** What this task involves **
Your answer should consist of each line below that includes the word "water".

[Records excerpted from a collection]
__________________________________________________

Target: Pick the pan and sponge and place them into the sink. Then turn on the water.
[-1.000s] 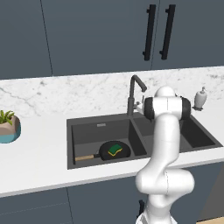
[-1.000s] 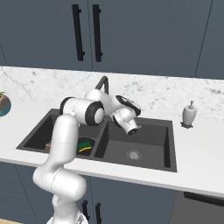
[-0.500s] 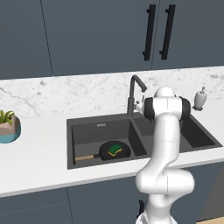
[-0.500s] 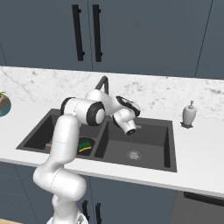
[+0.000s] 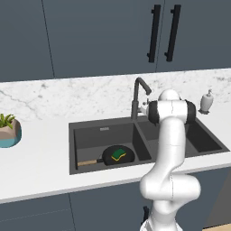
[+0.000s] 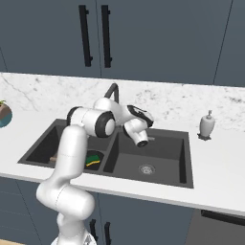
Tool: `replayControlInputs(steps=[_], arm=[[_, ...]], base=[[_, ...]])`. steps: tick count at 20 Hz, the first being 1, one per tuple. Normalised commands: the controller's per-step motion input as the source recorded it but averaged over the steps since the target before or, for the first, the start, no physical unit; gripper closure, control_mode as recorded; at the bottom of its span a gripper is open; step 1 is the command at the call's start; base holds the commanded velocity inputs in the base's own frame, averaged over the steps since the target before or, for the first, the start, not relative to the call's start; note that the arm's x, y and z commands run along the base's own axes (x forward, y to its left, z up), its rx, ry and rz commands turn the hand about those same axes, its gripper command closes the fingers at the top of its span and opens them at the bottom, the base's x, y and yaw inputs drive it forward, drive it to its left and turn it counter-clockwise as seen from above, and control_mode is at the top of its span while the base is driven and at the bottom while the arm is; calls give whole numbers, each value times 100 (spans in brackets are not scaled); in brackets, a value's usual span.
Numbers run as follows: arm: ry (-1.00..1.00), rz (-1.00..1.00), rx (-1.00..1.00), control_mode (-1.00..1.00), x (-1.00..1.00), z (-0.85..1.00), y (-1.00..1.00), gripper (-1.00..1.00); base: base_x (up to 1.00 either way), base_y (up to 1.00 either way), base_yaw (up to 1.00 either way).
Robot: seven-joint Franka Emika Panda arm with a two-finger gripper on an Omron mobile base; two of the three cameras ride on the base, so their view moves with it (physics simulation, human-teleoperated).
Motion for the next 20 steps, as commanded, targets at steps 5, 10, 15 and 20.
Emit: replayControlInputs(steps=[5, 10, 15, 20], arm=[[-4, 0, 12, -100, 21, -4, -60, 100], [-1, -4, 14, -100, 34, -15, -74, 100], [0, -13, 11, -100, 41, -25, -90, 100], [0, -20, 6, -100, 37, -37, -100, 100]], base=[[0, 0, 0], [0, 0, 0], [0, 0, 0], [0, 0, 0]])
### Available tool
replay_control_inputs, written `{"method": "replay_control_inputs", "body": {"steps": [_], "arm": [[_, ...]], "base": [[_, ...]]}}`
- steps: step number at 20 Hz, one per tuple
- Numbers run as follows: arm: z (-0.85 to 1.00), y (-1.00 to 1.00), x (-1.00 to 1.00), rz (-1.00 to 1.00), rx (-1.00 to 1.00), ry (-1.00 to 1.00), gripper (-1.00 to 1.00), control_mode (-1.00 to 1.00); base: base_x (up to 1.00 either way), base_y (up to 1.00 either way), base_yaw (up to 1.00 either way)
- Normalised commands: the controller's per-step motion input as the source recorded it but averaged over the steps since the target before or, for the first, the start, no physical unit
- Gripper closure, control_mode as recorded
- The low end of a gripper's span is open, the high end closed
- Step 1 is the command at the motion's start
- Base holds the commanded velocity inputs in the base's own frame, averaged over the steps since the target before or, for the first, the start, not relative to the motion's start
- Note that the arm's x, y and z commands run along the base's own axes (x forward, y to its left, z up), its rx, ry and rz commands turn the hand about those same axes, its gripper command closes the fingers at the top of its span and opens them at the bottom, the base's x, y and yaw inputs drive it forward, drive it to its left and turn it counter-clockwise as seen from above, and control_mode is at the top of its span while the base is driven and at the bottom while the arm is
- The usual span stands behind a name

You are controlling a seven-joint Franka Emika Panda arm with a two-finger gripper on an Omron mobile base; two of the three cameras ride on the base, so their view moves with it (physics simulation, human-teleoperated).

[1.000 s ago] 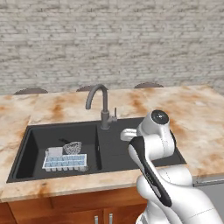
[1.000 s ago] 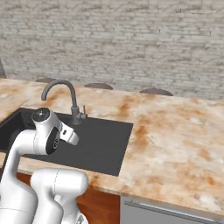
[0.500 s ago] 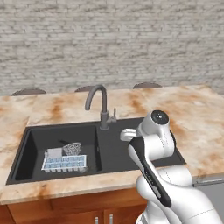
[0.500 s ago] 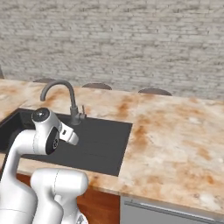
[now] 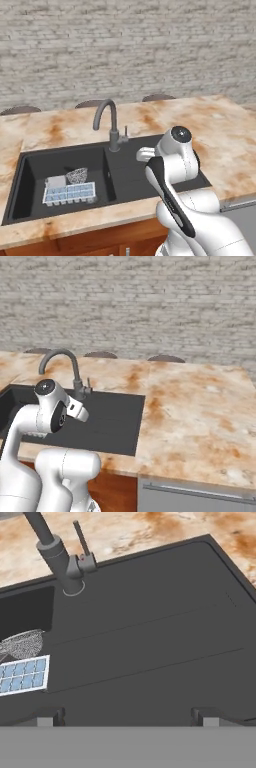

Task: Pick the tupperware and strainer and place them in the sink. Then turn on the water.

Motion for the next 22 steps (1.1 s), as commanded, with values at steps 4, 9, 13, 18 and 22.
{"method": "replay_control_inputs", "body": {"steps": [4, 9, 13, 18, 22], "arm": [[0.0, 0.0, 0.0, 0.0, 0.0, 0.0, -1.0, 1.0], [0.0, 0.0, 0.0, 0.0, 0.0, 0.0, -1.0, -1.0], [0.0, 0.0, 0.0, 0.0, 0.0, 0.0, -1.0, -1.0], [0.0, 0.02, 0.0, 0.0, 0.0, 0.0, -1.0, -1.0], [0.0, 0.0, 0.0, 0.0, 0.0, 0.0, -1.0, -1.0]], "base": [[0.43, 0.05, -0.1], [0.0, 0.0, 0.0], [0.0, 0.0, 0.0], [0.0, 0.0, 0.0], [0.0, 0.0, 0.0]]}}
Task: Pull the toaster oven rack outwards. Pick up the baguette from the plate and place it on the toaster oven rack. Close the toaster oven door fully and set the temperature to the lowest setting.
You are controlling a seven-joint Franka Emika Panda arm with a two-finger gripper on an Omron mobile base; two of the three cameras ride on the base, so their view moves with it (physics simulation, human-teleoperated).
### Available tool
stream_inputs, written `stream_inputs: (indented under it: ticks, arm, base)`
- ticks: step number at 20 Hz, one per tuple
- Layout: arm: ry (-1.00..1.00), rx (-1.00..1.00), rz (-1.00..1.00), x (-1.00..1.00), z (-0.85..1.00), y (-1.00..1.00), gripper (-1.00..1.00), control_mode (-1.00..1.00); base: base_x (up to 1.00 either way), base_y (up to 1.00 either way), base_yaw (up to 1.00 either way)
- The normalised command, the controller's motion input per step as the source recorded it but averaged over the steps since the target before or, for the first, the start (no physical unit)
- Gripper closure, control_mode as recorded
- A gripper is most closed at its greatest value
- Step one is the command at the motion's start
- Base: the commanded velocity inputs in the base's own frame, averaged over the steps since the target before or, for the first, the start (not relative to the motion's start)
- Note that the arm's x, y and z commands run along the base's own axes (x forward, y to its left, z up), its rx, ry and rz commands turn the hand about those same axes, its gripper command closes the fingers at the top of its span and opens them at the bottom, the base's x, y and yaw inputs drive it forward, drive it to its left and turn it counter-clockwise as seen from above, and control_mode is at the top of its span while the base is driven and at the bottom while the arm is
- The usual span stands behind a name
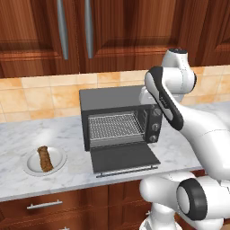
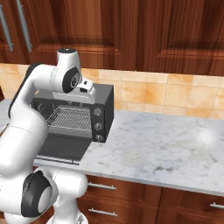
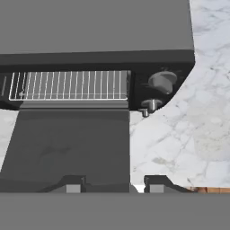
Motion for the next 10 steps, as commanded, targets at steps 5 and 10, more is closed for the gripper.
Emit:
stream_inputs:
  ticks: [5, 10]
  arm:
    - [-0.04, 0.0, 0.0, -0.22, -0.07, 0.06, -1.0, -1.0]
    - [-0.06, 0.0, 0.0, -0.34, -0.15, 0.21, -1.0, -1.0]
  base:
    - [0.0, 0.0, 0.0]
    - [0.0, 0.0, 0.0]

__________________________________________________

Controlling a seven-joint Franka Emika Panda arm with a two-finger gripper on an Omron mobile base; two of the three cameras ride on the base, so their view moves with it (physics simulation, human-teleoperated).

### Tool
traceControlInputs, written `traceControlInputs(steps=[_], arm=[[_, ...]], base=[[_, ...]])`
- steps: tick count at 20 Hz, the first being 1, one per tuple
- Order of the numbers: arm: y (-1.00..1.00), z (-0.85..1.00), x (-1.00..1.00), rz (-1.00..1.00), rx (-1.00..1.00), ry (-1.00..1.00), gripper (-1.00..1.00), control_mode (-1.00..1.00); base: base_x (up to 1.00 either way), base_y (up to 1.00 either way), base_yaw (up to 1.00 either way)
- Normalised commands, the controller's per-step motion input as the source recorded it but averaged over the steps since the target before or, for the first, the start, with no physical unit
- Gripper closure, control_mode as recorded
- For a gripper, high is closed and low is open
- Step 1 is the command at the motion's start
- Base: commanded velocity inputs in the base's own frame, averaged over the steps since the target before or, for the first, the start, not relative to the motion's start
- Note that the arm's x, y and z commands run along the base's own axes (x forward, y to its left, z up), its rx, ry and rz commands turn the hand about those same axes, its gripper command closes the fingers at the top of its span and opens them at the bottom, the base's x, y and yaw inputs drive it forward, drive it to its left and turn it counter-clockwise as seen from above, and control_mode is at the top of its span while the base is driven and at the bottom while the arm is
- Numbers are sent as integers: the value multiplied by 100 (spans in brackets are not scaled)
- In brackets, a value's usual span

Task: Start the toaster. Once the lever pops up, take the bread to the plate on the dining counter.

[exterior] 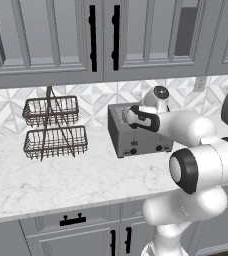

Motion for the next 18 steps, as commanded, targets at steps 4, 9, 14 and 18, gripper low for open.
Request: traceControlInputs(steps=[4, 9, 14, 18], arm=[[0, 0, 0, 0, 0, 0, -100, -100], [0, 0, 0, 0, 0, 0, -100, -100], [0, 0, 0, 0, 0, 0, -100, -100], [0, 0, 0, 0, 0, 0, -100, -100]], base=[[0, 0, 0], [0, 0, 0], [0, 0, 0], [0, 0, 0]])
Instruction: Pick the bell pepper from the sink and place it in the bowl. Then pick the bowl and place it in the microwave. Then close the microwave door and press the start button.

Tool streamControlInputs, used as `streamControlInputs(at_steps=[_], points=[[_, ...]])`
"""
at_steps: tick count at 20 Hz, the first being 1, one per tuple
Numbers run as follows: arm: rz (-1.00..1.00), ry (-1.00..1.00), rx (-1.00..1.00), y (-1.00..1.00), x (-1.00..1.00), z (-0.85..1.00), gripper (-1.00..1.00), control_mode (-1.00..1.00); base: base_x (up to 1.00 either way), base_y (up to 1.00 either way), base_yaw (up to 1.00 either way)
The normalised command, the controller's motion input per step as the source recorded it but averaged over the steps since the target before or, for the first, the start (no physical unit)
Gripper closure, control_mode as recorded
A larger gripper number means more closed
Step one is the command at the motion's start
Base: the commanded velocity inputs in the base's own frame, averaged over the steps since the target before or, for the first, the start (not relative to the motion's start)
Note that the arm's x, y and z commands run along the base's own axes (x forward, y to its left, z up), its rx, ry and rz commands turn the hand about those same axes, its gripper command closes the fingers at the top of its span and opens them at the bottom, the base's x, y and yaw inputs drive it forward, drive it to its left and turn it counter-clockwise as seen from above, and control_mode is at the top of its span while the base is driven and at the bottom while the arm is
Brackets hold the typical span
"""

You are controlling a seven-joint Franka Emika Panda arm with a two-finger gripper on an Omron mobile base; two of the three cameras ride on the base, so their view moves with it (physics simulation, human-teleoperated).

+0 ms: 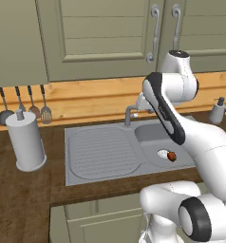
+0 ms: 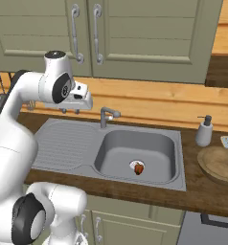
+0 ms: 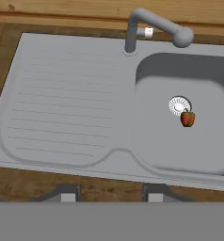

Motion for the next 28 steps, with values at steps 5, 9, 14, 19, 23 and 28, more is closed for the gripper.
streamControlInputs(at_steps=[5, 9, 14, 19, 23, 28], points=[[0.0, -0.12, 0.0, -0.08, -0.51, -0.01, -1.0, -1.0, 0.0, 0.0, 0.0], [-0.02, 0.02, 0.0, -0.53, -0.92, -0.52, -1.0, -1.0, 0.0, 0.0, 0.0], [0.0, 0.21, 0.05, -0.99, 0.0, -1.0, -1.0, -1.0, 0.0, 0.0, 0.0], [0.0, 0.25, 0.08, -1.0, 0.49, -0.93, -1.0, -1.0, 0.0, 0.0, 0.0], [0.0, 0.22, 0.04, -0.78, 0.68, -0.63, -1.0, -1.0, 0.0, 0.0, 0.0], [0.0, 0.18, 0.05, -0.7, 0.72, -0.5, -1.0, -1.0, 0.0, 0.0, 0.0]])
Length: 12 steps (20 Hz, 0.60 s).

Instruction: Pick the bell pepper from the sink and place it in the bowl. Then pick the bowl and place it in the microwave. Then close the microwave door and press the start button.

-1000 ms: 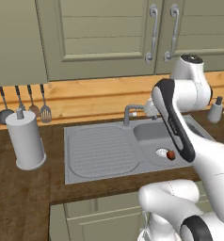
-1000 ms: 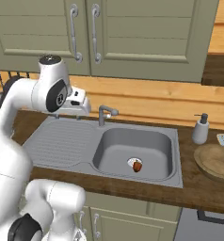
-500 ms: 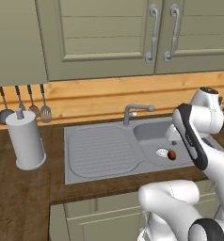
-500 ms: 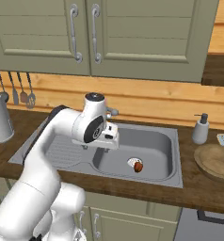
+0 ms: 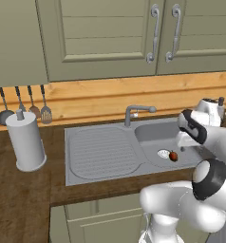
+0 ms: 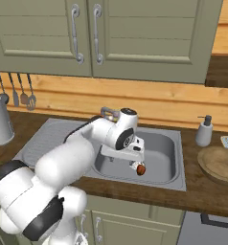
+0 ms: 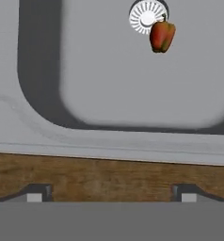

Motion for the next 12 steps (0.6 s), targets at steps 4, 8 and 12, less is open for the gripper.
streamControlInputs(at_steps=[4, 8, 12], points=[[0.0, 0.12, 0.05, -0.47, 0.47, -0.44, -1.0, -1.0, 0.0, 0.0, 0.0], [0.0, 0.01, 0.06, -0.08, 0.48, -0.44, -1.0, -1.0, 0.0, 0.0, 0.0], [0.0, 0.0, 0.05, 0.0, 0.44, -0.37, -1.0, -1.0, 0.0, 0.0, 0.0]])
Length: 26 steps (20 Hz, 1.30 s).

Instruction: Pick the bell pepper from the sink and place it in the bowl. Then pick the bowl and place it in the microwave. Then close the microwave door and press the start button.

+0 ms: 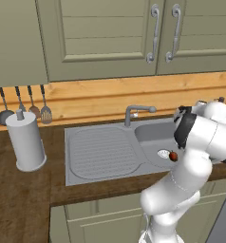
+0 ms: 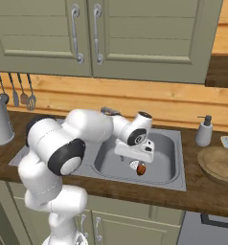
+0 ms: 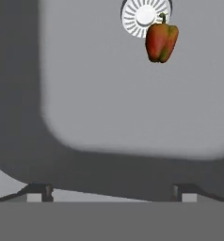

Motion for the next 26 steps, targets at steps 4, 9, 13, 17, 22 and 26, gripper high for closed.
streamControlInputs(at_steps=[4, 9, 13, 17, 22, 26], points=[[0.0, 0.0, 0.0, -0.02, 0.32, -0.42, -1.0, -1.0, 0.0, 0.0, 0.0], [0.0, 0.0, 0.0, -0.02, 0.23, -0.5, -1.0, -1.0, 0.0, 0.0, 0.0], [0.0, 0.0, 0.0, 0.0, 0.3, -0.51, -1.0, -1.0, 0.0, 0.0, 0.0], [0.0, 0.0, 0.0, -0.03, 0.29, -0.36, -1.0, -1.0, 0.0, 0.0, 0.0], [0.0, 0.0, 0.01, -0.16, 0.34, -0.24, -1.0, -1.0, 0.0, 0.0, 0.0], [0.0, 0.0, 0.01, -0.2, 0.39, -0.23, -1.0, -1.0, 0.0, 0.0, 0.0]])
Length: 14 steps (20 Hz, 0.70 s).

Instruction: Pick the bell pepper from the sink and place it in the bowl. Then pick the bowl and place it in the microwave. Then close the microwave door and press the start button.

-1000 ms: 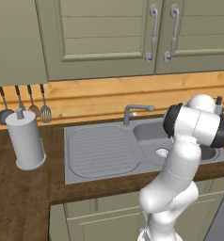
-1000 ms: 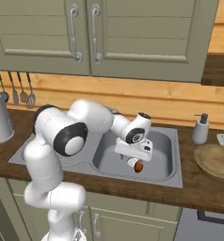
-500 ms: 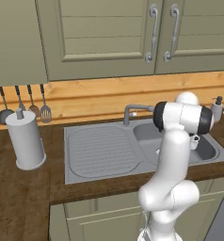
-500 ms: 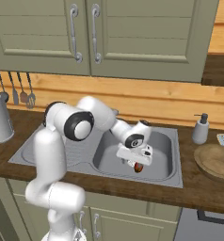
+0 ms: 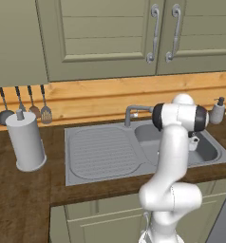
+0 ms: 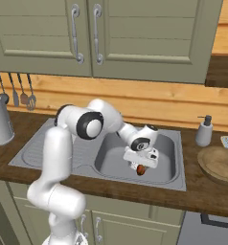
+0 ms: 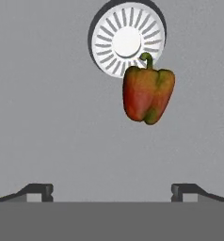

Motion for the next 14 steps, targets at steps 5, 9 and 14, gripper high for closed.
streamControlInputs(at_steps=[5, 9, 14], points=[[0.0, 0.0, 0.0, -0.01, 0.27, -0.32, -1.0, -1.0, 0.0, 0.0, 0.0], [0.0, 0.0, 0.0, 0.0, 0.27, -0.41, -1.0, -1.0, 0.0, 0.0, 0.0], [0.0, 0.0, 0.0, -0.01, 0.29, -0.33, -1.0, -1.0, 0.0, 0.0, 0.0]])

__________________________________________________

** Exercise output **
Target: Pick the pan and sponge and place them into the sink. Then turn on the water.
Task: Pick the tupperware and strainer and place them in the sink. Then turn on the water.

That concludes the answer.